Em Fernando de Noronha não se pode nadar com bronzeador e pé-de-pato; ali é proibido caminhar depois das 18 horas porque é lugar de desova de tartarugas. Guardas do Ibama, o instituto de preservação ambiental, permanecem de prontidão em algumas praias para garantir o sossego da vida marinha e o sossego geral e necessário da natureza. Aparentemente, a vida na ilha é inteiramente feita para preservar a natureza.
O que atrapalha mesmo são os turistas. São uns chatos, porque não compreendem a importância de tantas limitações à entrada nas praias. São uns mal-educados, jogam lixo no chão, reclamam do preço das diárias, das condições dos hotéis, da falta de remédios básicos para diarréia, do aluguel de jipes, da falta de uma sombra na areia e do racionamento de água. Tudo isso é estrutura para garantir a sobrevivência dos bichinhos lá.

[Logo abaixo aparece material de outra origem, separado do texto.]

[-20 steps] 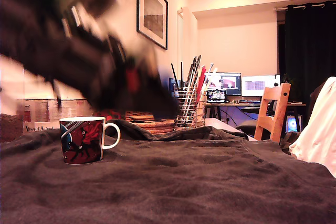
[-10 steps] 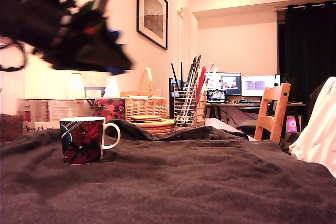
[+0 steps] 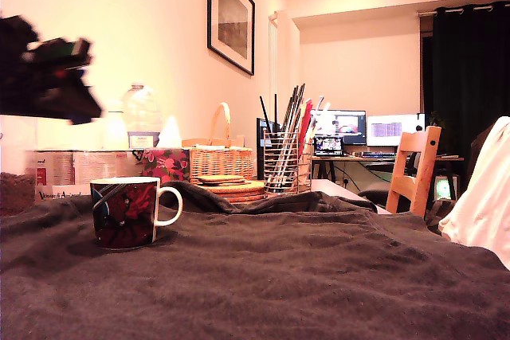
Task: Pick up the coffee capsules on the table and drop them inside the coffee cup
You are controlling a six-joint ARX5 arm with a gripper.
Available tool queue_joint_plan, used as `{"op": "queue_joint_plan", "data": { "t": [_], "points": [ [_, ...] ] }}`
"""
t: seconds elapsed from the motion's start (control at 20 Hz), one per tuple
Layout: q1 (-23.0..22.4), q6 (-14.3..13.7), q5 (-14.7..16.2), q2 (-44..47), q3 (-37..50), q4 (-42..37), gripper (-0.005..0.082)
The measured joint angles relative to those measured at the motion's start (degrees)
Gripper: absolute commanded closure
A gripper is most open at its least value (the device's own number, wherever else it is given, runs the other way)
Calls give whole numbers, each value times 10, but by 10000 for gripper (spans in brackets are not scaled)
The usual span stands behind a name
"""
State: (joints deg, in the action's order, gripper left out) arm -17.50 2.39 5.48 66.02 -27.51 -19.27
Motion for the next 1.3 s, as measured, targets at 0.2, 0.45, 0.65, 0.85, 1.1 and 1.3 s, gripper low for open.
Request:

Não há é infra-estrutura para os turistas inconvenientes que chegam de todos os cantos.
Descobre-se, agora, pela preferência que figuras do governo federal dão à ilha como destino de férias e lazer de final de semana, que Fernando de Noronha tem turistas e turistas. Daí o sucesso da ilha entre os bem informados sobre o que há de melhor para fazer no País. Sem pagar taxa de preservação ambiental, viajando convenientemente em aviões militares da FAB (Força Aérea Brasileira) - de graça, portanto, sem pagar um tostão - e hospedando-se no melhor hotel da ilha, obviamente que tudo fica diferente em Fernando de Noronha. É possível driblar os preços abusivos de todas as pousadas e dos jipes. Nem se sente a falta dágua.
Tal como os peixes e as tartarugas, os turistas especiais, membros dos altos escalões do governo federal, são preservados dos inconvenientes da ilha. Devem até ter chuveiro com água quente, coisa raríssima nas pousadas familiares disponíveis na ilha. Esse tipo de turista não enfrenta fila para pagar a taxa de preservação ambiental, não tem que dar conta de seu endereço na ilha, como obrigatoriamente o fazem os outros tipos de turistas.
Desembarcar no arquipélago de Fernando de Noronha é tão complicado quanto entrar nos Estados Unidos. Se o nome do turista não estiver na lista, nada feito, não entra, não tem jeito, não se quebra o galho. O número de visitantes é controladíssimo, mas, claro, essa regra se aplica a certos visitantes. Somente aos que cobram maior atenção ao turista.
Os preços altos em Fernando de Noronha são atribuídos, primeiro, a distância que separa a ilha do continente. Tudo, de cerveja a remédios, só chega de barco. Segundo, à condição de santuário ecológico do lugar. Liberalizar a entrada de muitos turistas ou permitir construções mais modernas, alega-se, é um risco ao equilíbrio do ecossistema, uma ameaça à vida marinha.
Turista, ouve-se por lá, é um mal necessário para garantir a sobrevivência dos nativos.
Como se vê, Fernando de Noronha é mesmo um paraíso para poucos. Para peixes, tartarugas e amigos da corte. Ao turista anônimo só é dado o direito de pagar a conta - de ambos.